◆ RECORDS TO PROCESS
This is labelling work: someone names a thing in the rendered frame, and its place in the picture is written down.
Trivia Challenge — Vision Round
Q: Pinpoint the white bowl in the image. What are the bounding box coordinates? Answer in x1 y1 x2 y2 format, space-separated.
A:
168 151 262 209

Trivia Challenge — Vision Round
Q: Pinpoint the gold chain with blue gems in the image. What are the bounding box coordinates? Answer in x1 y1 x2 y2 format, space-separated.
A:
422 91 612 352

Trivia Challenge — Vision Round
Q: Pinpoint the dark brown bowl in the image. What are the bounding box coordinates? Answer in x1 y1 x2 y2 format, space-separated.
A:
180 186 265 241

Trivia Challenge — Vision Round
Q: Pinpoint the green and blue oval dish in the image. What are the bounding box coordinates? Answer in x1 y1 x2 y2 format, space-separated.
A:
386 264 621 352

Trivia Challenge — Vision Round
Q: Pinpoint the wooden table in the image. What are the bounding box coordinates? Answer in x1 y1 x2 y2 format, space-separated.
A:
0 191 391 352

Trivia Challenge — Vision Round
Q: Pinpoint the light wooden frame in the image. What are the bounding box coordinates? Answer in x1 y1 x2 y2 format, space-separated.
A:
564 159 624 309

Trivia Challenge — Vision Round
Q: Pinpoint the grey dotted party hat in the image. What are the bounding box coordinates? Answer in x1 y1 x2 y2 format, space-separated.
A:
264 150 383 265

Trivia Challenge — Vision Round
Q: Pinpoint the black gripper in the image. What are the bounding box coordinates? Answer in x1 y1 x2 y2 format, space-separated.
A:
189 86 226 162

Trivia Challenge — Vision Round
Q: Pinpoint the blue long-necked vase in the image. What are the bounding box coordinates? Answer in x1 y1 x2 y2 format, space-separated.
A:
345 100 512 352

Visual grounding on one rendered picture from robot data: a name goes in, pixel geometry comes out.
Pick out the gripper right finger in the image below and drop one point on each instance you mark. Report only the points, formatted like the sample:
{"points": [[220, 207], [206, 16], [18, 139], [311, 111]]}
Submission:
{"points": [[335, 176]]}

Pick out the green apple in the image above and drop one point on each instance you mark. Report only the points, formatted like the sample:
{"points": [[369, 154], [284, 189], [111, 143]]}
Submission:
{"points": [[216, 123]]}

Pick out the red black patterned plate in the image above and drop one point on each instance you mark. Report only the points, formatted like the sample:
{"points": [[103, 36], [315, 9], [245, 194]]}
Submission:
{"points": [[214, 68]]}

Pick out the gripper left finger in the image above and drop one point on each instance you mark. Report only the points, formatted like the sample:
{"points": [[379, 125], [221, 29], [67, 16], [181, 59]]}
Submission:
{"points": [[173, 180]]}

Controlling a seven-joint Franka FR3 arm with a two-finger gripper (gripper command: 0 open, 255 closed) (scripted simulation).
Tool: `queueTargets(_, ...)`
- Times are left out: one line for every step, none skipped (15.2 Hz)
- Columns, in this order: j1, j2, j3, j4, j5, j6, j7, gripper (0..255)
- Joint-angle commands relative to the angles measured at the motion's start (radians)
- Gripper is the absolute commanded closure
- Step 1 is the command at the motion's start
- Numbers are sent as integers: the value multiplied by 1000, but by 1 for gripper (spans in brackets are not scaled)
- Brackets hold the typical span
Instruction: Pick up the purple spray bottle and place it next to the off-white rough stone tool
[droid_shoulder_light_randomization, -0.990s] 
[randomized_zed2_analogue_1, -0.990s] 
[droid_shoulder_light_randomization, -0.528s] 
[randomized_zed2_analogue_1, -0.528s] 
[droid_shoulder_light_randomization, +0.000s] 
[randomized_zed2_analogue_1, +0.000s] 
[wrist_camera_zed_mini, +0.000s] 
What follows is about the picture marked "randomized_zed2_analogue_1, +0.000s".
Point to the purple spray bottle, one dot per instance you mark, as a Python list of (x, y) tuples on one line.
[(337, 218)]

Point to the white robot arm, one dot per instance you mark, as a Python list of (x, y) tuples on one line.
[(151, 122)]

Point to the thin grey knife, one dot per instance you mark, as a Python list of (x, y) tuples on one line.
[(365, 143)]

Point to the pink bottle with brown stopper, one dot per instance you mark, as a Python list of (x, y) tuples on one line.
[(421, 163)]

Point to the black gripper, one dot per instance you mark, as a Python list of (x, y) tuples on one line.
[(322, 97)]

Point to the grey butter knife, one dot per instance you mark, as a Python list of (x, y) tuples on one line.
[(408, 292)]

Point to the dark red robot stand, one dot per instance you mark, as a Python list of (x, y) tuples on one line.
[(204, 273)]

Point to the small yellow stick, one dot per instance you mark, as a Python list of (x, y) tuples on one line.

◆ ASSIGNMENT
All of the material, start to finish, should be retyped exactly.

◆ RESULT OF THIS TASK
This is labelling work: someone names a thing in the rendered frame, and its place in the picture is written down.
Trivia Challenge — Vision Round
Q: Pinpoint the white bowl in the image. What are the bounding box coordinates? Answer in x1 y1 x2 y2 format, space-separated.
A:
168 151 262 209

Trivia Challenge — Vision Round
Q: Pinpoint the gold chain with blue gems in the image. What are the bounding box coordinates? Answer in x1 y1 x2 y2 format, space-separated.
A:
422 91 612 352

Trivia Challenge — Vision Round
Q: Pinpoint the dark brown bowl in the image. What are the bounding box coordinates? Answer in x1 y1 x2 y2 format, space-separated.
A:
180 186 265 241

Trivia Challenge — Vision Round
Q: Pinpoint the green and blue oval dish in the image. What are the bounding box coordinates? Answer in x1 y1 x2 y2 format, space-separated.
A:
386 264 621 352

Trivia Challenge — Vision Round
Q: Pinpoint the wooden table in the image. What are the bounding box coordinates? Answer in x1 y1 x2 y2 format, space-separated.
A:
0 191 391 352

Trivia Challenge — Vision Round
Q: Pinpoint the light wooden frame in the image. What are the bounding box coordinates? Answer in x1 y1 x2 y2 format, space-separated.
A:
564 159 624 309

Trivia Challenge — Vision Round
Q: Pinpoint the grey dotted party hat in the image. What are the bounding box coordinates? Answer in x1 y1 x2 y2 format, space-separated.
A:
264 150 383 265

Trivia Challenge — Vision Round
Q: Pinpoint the black gripper in the image. What are the bounding box coordinates? Answer in x1 y1 x2 y2 format, space-separated.
A:
189 86 226 162

Trivia Challenge — Vision Round
Q: Pinpoint the blue long-necked vase in the image. What are the bounding box coordinates? Answer in x1 y1 x2 y2 format, space-separated.
A:
345 100 512 352

Visual grounding on one rendered picture from robot data: a name goes in, pixel geometry comes out.
Pick out the gripper right finger in the image below and drop one point on each instance you mark. Report only the points, formatted like the sample:
{"points": [[220, 207], [206, 16], [18, 139], [311, 111]]}
Submission:
{"points": [[335, 176]]}

Pick out the green apple in the image above and drop one point on each instance you mark. Report only the points, formatted like the sample:
{"points": [[369, 154], [284, 189], [111, 143]]}
Submission:
{"points": [[216, 123]]}

Pick out the red black patterned plate in the image above and drop one point on each instance you mark. Report only the points, formatted like the sample:
{"points": [[103, 36], [315, 9], [245, 194]]}
Submission:
{"points": [[214, 68]]}

Pick out the gripper left finger in the image above and drop one point on each instance you mark. Report only the points, formatted like the sample:
{"points": [[379, 125], [221, 29], [67, 16], [181, 59]]}
Submission:
{"points": [[173, 180]]}

Controlling a seven-joint Franka FR3 arm with a two-finger gripper (gripper command: 0 open, 255 closed) (scripted simulation).
Tool: `queueTargets(_, ...)`
- Times are left out: one line for every step, none skipped (15.2 Hz)
- Columns, in this order: j1, j2, j3, j4, j5, j6, j7, gripper (0..255)
- Joint-angle commands relative to the angles measured at the motion's start (radians)
- Gripper is the absolute commanded closure
- Step 1 is the command at the motion's start
- Numbers are sent as integers: the value multiplied by 1000, but by 1 for gripper (spans in brackets are not scaled)
- Brackets hold the typical span
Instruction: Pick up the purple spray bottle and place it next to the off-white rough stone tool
[droid_shoulder_light_randomization, -0.990s] 
[randomized_zed2_analogue_1, -0.990s] 
[droid_shoulder_light_randomization, -0.528s] 
[randomized_zed2_analogue_1, -0.528s] 
[droid_shoulder_light_randomization, +0.000s] 
[randomized_zed2_analogue_1, +0.000s] 
[wrist_camera_zed_mini, +0.000s] 
What follows is about the picture marked "randomized_zed2_analogue_1, +0.000s".
Point to the purple spray bottle, one dot per instance you mark, as a Python list of (x, y) tuples on one line.
[(337, 218)]

Point to the white robot arm, one dot per instance you mark, as a Python list of (x, y) tuples on one line.
[(151, 122)]

Point to the thin grey knife, one dot per instance you mark, as a Python list of (x, y) tuples on one line.
[(365, 143)]

Point to the pink bottle with brown stopper, one dot per instance you mark, as a Python list of (x, y) tuples on one line.
[(421, 163)]

Point to the black gripper, one dot per instance you mark, as a Python list of (x, y) tuples on one line.
[(322, 97)]

Point to the grey butter knife, one dot per instance you mark, as a Python list of (x, y) tuples on one line.
[(408, 292)]

Point to the dark red robot stand, one dot per instance you mark, as a Python list of (x, y) tuples on one line.
[(204, 273)]

Point to the small yellow stick, one dot per instance you mark, as a Python list of (x, y) tuples on one line.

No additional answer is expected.